WHAT TO WORK ON
The entries below contain a line with "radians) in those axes" and a line with "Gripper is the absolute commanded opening". Retype exactly everything from the first down to the second, both included, and nothing else.

RECORD SET
※ ※ ※
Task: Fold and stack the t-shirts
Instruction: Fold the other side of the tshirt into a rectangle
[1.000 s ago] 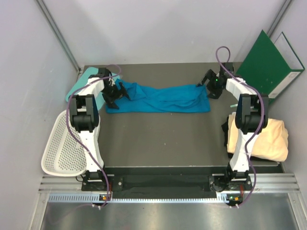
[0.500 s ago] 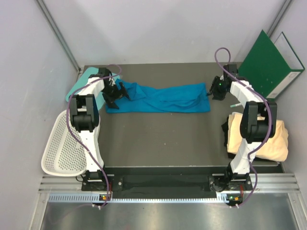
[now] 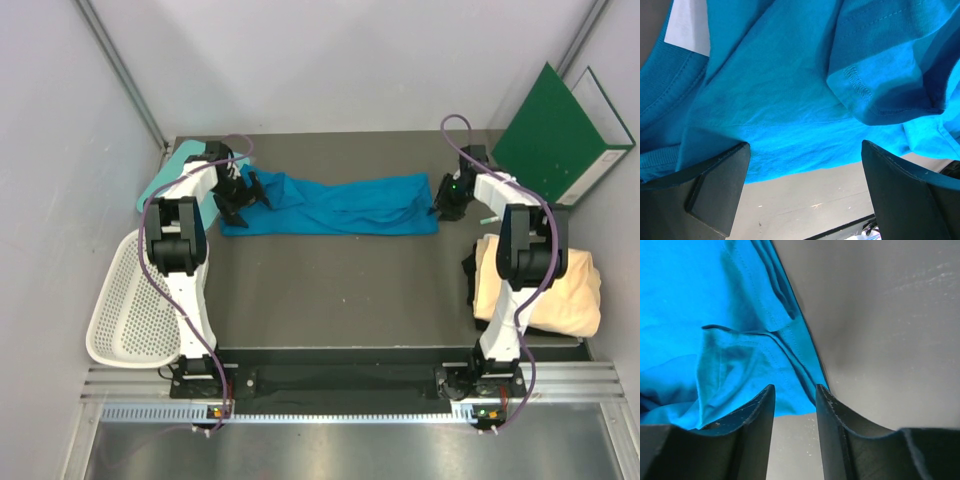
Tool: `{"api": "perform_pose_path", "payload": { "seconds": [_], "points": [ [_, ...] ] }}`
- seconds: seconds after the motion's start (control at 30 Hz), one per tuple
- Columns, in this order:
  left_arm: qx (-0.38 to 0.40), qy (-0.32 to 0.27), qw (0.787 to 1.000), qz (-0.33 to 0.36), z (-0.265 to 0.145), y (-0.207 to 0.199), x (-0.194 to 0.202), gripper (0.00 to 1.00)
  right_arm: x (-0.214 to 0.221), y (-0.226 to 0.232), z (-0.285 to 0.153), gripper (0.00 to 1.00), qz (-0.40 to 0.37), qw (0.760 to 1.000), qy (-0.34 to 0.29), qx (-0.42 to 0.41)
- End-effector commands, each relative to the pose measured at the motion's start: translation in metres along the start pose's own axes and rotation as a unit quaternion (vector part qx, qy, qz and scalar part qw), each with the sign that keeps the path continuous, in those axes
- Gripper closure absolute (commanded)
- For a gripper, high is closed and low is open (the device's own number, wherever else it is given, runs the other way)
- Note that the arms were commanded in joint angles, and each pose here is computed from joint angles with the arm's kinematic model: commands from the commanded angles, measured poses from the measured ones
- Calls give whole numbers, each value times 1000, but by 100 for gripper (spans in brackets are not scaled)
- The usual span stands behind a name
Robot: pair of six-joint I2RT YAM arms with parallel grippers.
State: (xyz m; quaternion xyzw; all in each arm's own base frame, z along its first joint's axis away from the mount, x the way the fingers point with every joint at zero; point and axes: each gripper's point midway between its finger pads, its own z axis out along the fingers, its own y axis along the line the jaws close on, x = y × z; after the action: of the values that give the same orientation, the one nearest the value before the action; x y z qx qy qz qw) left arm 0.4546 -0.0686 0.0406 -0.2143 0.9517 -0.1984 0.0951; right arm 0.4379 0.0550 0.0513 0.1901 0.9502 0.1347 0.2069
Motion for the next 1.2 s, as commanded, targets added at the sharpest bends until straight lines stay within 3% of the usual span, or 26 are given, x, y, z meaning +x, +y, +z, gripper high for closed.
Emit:
{"api": "perform_pose_path", "payload": {
  "seconds": [0.0,0.27,0.37,0.4,0.57,0.7,1.17],
  "points": [
    [-86,31,996,2,33,54,15,1,3,8,8,64,-8,1000,3,-17],
    [-90,34,995,1,35,56,17,1,15,7,21,65,-6,1000,25,-18],
    [-92,34,995,1,36,57,16,1,19,10,22,72,-7,999,31,-24],
    [-92,35,995,1,36,57,17,1,18,11,22,79,-9,999,29,-28],
    [-94,36,995,0,37,59,17,1,24,14,26,85,-14,998,45,-37],
    [-98,36,995,1,38,60,17,1,26,17,23,100,-18,998,47,-46],
    [-121,49,991,-9,43,70,23,1,51,-9,-24,100,-22,999,32,4]
  ]
}}
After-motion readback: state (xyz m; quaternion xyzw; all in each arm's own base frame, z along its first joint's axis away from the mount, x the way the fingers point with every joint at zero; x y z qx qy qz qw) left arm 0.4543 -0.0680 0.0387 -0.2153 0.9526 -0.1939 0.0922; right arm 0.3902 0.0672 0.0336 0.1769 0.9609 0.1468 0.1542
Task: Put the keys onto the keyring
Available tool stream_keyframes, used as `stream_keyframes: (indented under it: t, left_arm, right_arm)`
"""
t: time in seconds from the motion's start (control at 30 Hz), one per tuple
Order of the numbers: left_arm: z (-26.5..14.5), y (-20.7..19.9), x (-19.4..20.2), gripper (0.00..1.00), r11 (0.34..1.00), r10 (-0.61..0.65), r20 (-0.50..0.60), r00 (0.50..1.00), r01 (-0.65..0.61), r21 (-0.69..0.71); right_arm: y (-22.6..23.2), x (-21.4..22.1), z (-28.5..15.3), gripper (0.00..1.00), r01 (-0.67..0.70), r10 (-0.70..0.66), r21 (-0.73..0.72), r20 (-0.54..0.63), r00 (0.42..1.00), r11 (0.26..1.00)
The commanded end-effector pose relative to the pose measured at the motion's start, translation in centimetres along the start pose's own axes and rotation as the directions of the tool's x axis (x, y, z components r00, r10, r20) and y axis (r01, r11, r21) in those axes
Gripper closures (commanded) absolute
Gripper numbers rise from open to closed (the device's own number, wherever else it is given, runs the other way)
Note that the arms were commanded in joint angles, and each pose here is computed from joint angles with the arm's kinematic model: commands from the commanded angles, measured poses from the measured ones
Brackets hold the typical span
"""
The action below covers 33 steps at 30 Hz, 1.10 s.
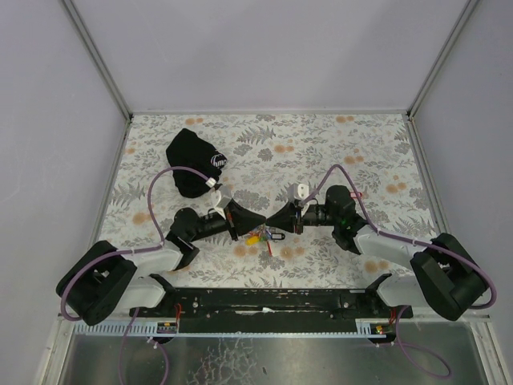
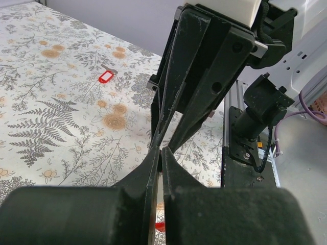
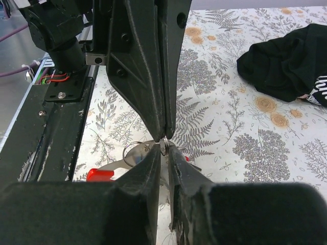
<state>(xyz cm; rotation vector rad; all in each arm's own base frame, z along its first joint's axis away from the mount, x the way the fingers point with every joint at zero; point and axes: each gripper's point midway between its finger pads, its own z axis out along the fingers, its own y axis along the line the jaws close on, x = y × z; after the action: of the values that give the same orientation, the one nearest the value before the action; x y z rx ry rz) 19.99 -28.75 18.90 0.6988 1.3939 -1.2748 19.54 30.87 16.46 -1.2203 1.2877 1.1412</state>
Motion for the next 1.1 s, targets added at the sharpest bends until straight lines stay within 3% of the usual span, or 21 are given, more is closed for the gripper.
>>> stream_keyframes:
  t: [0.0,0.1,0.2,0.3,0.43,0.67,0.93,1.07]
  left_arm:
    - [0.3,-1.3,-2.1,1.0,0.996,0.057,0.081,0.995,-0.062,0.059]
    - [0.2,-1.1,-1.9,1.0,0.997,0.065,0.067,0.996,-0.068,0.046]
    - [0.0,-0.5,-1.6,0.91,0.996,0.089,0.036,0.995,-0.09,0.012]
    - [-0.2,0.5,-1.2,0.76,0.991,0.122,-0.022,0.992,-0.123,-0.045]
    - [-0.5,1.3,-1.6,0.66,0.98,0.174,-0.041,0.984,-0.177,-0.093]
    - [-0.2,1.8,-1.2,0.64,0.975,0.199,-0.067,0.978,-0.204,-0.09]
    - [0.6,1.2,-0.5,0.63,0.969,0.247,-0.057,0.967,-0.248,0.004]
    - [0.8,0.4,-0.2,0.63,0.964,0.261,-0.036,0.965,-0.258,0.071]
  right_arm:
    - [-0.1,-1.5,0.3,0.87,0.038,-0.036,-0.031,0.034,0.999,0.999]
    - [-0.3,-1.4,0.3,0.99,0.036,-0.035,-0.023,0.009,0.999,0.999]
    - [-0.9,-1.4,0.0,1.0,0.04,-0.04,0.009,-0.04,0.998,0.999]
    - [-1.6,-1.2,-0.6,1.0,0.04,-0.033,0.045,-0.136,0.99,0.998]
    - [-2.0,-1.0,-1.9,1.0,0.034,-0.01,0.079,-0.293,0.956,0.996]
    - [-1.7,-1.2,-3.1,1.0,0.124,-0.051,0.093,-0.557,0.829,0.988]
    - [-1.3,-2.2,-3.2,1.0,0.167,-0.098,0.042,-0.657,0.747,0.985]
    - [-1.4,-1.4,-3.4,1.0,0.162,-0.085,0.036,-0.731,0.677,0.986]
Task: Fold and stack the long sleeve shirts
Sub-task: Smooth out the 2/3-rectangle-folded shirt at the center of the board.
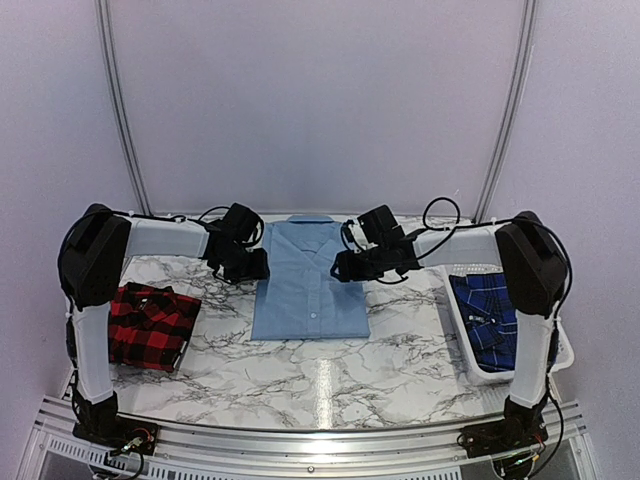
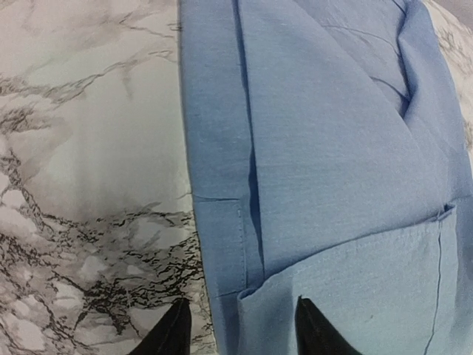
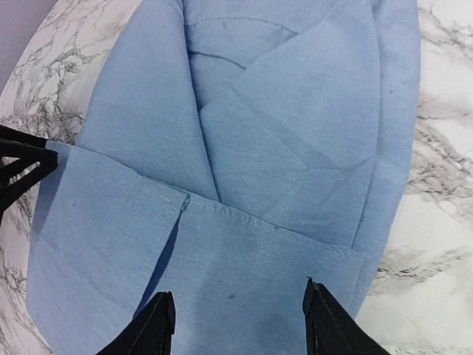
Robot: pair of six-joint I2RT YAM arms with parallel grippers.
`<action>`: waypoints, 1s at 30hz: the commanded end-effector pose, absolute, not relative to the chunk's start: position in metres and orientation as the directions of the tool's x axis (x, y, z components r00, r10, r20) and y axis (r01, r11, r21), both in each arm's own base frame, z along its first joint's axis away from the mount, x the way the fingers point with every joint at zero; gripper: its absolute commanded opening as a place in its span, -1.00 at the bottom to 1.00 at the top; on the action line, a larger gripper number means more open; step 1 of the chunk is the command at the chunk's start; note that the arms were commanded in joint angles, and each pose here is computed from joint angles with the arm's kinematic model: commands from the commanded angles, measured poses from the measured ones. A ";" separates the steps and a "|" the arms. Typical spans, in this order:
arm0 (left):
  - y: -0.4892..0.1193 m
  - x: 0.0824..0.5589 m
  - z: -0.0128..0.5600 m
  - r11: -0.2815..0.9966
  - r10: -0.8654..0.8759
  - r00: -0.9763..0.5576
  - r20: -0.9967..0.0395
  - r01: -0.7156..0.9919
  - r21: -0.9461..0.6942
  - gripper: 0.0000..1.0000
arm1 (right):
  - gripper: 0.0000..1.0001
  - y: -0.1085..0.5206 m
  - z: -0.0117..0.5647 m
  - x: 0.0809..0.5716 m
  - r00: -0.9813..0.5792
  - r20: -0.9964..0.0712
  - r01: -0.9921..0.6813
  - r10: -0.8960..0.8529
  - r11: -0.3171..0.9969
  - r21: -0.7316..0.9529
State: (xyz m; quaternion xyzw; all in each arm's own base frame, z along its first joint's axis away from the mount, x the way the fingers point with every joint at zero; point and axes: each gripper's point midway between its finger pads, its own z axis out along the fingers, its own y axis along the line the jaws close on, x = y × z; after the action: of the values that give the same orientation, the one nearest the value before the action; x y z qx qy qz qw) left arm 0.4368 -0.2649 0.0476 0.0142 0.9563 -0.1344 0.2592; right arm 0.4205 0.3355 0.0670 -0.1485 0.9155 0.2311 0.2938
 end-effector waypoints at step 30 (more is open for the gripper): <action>-0.241 0.321 0.072 0.899 -0.138 -0.917 -0.374 0.043 -0.437 0.03 | -0.08 0.400 0.045 0.422 -0.719 -0.632 -0.456 -0.290 0.882 0.114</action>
State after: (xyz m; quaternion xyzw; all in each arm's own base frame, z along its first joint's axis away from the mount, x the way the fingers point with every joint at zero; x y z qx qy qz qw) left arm 0.3341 -0.2312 0.0629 -0.0330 0.9596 -0.1921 0.2029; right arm 0.4087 0.4052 0.0569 -0.2126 0.9108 0.1645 0.3134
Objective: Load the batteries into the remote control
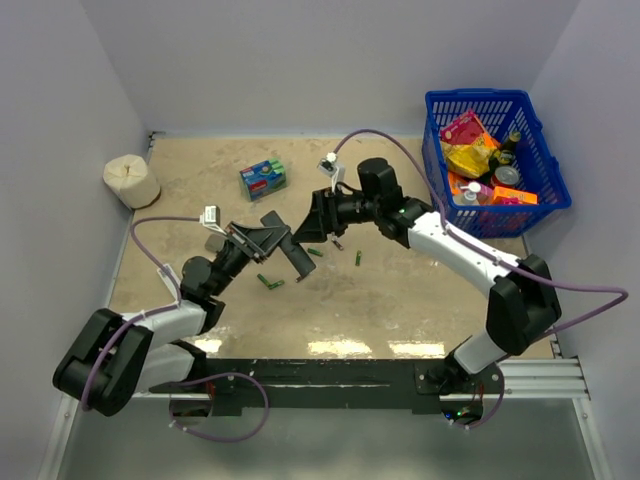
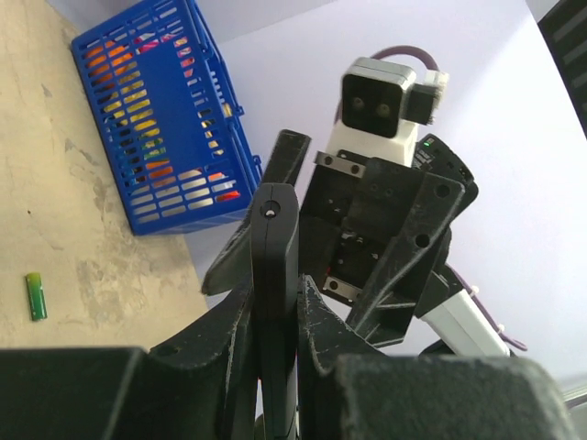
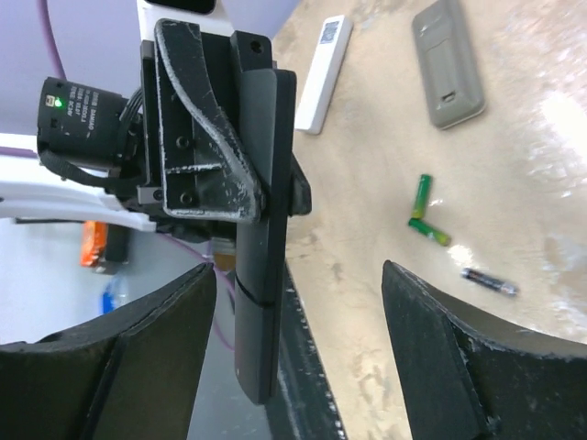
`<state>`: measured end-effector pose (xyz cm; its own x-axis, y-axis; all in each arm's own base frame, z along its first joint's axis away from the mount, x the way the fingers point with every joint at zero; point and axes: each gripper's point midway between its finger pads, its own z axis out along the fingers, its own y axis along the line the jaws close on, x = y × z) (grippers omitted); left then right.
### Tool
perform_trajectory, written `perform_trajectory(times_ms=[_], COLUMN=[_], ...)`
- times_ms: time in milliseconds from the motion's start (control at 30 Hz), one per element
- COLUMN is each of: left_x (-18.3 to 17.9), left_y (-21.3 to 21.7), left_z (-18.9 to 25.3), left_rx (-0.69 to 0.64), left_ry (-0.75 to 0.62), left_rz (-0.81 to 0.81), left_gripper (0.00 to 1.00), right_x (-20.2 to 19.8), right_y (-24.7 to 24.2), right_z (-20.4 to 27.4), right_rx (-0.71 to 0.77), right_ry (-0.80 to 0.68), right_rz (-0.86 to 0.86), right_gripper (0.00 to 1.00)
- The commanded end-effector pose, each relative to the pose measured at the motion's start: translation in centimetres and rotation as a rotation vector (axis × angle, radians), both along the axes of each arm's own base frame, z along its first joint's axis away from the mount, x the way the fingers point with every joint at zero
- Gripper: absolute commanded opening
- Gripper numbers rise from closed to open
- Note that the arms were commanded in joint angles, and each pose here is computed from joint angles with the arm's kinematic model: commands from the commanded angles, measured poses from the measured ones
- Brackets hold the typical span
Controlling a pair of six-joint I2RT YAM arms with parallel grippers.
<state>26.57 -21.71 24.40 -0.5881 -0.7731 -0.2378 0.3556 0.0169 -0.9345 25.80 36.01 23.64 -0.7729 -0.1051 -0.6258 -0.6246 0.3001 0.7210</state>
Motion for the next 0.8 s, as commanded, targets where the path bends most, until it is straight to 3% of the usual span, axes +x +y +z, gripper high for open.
perform_trajectory(times_ms=[0,333,533,767], left_x=[-2.8,-1.2,-0.8,0.1], left_y=[2.0,0.7,-0.1,-0.3], left_z=[8.3,5.8,5.1,4.4], left_rx=[-0.127,-0.052,-0.003,0.084], left_ry=[-0.367,-0.201,-0.141,-0.075], left_rz=[0.034,-0.042,-0.080,-0.063], left_gripper=[0.00,0.00,0.00,0.00], right_x=[0.3,-1.9,-5.1,-5.7], right_y=[-1.9,-5.5,-6.5,-4.7], right_z=[5.2,5.9,7.6,7.5], right_rx=[-0.024,-0.128,-0.035,-0.115], right_ry=[-0.271,-0.784,-1.167,-1.312], right_rz=[0.009,0.196,0.362,0.437], right_gripper=[0.78,0.80,0.82,0.79])
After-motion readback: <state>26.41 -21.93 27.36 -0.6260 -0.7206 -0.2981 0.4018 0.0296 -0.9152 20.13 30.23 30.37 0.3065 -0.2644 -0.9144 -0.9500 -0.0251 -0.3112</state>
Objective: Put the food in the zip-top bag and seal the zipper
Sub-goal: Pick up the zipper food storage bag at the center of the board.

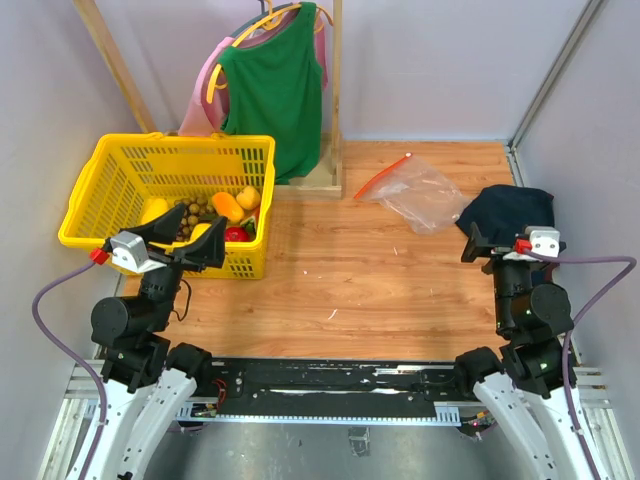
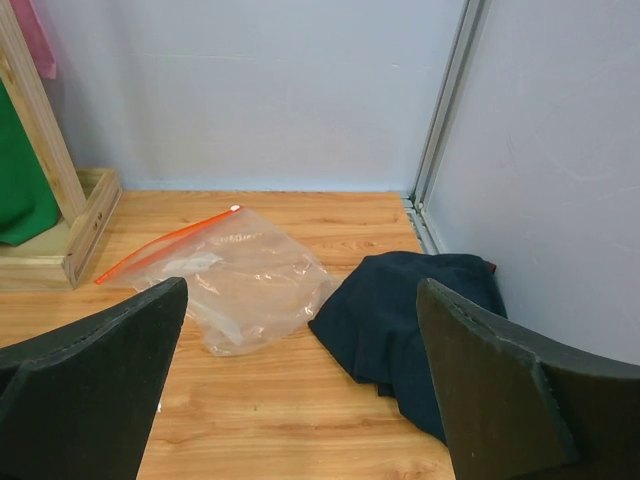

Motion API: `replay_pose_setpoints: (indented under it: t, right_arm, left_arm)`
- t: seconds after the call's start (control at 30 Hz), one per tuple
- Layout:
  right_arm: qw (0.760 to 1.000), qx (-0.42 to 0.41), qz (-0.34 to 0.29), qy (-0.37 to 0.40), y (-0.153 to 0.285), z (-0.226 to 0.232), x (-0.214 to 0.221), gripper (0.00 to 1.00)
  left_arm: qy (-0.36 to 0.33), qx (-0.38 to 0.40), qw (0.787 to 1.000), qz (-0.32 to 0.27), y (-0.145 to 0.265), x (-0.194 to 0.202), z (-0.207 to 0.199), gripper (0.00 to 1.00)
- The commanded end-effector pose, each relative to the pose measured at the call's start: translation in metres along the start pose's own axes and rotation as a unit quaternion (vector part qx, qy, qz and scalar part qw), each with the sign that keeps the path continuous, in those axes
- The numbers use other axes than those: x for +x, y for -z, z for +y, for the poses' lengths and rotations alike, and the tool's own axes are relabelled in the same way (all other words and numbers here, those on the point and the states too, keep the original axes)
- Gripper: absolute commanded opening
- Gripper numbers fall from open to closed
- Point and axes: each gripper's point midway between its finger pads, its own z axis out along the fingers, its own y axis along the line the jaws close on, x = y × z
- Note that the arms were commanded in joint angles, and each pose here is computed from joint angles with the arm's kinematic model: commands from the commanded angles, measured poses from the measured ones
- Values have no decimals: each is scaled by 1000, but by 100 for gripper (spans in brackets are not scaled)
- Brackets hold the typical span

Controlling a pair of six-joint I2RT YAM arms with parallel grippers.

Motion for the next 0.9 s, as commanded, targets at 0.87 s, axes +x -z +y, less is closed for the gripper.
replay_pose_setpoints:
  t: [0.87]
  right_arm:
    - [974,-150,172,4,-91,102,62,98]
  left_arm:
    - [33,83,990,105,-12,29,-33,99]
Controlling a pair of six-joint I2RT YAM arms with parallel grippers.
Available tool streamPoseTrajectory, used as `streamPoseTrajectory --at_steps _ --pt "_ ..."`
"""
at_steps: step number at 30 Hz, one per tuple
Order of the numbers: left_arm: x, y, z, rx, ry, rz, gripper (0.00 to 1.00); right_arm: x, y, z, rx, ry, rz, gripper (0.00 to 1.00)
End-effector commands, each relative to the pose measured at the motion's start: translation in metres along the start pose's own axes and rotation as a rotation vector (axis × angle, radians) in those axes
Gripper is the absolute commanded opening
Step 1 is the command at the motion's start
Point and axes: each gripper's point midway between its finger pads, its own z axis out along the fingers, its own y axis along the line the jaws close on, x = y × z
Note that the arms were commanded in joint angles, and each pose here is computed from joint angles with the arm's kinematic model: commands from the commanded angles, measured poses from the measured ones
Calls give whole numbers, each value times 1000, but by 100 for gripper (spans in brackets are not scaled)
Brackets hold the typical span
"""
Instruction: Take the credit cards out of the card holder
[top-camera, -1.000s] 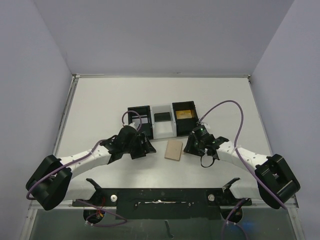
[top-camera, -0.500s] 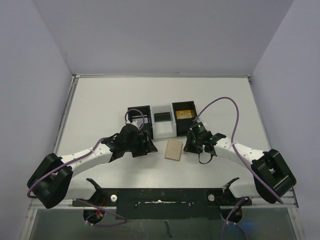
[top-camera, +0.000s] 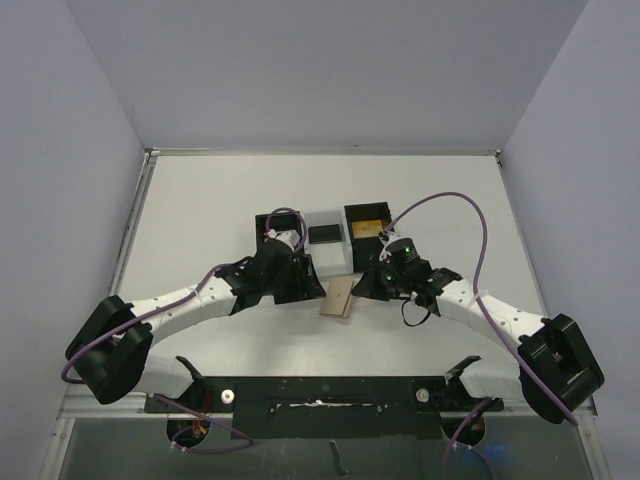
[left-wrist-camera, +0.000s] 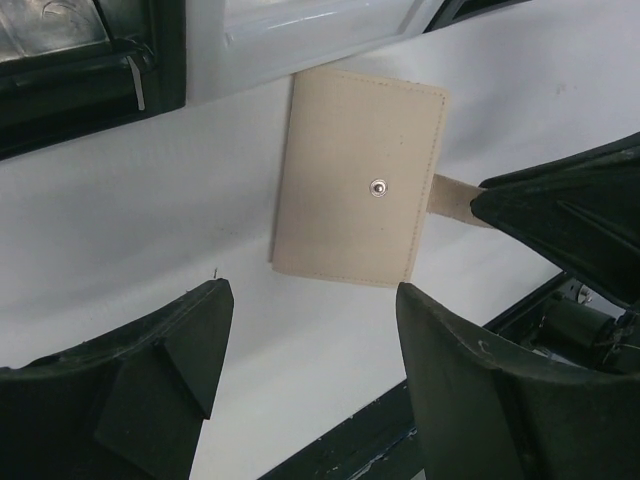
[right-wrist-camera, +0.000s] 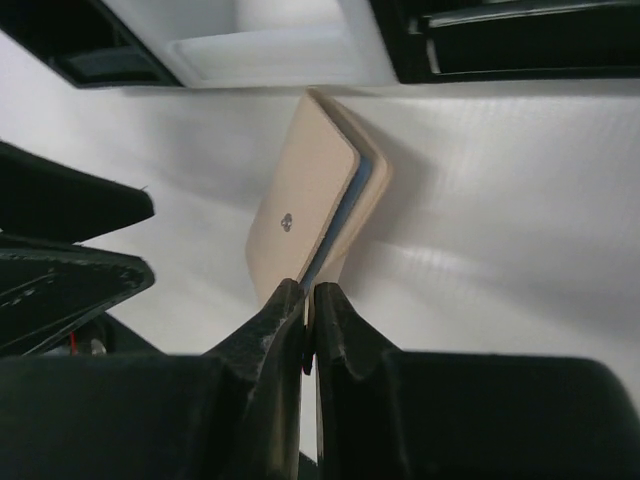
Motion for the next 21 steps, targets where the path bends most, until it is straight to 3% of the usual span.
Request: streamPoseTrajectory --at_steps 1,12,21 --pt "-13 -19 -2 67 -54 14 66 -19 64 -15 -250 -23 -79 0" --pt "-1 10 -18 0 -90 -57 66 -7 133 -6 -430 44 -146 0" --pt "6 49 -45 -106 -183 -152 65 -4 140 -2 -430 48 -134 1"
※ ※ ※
OUTPUT OF THE EXERCISE
End-effector commands, each relative to the pose measured at the motion's start: translation in metres along the start pose's own axes and rotation as a rotation vector (axis × angle, radians) in those axes
Gripper is the absolute commanded opening

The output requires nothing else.